Hutt excluiu a possibilidade de que ônibus tenham sido tirados de circulação para impedir a mobilidade dos eleitores. “Não fizemos isso, há contratos a cumprir entre as empresas e o ministério, e estamos vigiando para que isso se cumpra”. Jaime Bellolio, porta-voz do governo, foi na mesma toada. “Estamos em um momento polarizado, estão falando mentiras. Há demora porque há muito trânsito.”
Boric e Kast votaram praticamente no mesmo horário, por volta das 9h20. Boric foi a um colégio de Punta Arenas, sua cidade-natal, e Kast, a um local de votação em Paine, na região metropolitana de Santiago.
O esquerdista chegou acompanhado da namorada, Irina Karamanos, e do irmão Simón. “O sentido de responsabilidade histórica que sinto é tremendo. Estou com esperança e tranquilo, porque fizemos uma campanha limpa, sem difundir mentiras. Nesta noite, vamos respeitar o resultado, seja qual for.”
Boric, o próximo presidente do Chile, assume em 11 de março de 2022 com uma lista de desafios evidentes. Entre a série de problemas a lidar estão a responsabilidade de iniciar a reforma da previdência, principal anseio dos chilenos, a crise econômica do país, a continuidade da política de combate à pandemia de coronavírus, o encaminhamento do processo da Assembleia Constituinte e a tentativa de estabelecer uma relação harmoniosa com o Congresso, no qual não há uma maioria clara.
Frente à pior recessão em décadas, a economia aparece como a questão mais latente. O PIB encolheu 6 pontos percentuais em 2020, devido ao impacto da Covid, que também causou a perda de 1 milhão de empregos, e o nível de pobreza, por sua vez, foi de 8,1% em 2019 para 12,2% em 2021.
Embora seja esperado um crescimento de 5,5% do PIB em 2021, a recuperação ainda é frágil e lenta para atender ao aumento das necessidades sociais e dos gastos feitos pelo Estado para minimizar o impacto da pandemia. A inflação pode superar os 6% neste ano, dobro da meta estabelecida pelo Banco Central.

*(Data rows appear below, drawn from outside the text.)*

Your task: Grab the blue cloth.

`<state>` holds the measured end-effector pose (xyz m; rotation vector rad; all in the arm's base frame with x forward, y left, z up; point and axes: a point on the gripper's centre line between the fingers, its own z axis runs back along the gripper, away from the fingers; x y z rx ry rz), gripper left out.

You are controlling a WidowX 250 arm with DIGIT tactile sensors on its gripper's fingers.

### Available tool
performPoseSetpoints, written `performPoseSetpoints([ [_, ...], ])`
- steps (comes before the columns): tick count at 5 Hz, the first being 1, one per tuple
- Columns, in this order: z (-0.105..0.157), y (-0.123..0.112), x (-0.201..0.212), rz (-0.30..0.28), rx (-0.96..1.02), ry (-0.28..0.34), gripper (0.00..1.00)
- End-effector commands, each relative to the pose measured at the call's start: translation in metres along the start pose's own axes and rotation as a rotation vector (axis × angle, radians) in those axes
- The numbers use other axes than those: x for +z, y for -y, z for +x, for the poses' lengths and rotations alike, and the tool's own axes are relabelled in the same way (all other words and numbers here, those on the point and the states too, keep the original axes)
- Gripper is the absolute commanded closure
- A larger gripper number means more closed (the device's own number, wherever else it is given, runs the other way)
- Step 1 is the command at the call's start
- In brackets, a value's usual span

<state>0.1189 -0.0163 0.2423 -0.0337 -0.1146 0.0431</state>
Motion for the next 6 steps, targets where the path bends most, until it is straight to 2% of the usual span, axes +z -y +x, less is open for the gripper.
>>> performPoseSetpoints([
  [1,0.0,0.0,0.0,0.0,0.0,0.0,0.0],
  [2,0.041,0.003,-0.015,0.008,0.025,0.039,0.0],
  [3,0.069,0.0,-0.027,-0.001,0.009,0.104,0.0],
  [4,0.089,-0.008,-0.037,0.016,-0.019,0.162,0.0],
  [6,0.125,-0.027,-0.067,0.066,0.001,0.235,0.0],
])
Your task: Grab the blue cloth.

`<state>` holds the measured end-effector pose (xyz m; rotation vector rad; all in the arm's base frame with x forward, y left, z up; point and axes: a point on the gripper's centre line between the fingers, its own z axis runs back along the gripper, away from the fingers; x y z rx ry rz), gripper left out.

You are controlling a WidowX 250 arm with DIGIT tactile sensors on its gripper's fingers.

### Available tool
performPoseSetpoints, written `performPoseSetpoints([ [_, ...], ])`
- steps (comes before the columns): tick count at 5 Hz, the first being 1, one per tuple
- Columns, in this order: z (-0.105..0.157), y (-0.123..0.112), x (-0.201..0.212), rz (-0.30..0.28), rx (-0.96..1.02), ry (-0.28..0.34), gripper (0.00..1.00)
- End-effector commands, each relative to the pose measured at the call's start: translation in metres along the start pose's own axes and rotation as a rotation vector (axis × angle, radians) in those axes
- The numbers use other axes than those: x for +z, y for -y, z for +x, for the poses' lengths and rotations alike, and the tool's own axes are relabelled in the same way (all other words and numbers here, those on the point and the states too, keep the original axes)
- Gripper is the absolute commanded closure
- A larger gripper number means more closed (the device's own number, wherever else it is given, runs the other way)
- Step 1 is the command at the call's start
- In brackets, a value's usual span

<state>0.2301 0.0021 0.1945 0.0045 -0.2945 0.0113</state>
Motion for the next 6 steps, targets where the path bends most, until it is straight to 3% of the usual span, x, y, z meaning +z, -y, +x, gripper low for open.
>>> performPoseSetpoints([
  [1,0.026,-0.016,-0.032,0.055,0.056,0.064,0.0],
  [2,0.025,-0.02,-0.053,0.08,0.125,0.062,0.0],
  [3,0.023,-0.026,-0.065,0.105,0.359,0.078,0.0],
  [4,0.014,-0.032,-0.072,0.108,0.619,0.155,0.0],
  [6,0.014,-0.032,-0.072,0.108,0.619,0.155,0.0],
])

Ainda na área econômica, o governo terá de lidar com os efeitos da retirada de US$ 50 bilhões dos fundos privados de pensão, liberados pelo Congresso na pandemia, contrariando o presidente Piñera.
Da relação do governo com o Congresso depende o sucesso das negociações para aprovar as reformas e definir os próximos passos da Assembleia Constituinte. Espera-se que o plebiscito para aprovar ou rejeitar a nova Carta ocorra em outubro, e a nova Constituição pode ter entre seus artigos a mudança do sistema presidencialista para o parlamentarista, ou mesmo a redefinição da duração do mandato do presidente.
Neste caso, o eleito poderia ter de convocar novas eleições ou sair do cargo antes do previsto.
O sucesso do Chile na campanha de vacinação contra a Covid também representa um alto patamar a ser mantido. O país tem 85,7% da população com duas doses, e 51,2%, com três. Ao jornal Folha de S.Paulo, Rodrigo Yáñez, subsecretário de economia do Ministério das Relações Exteriores, afirmou que o país tem vacinas suficientes para terminar a imunização com a dose de reforço e iniciar a aplicação da quarta dose, mas que é necessário começar as negociações para a campanha no segundo semestre do ano que vem.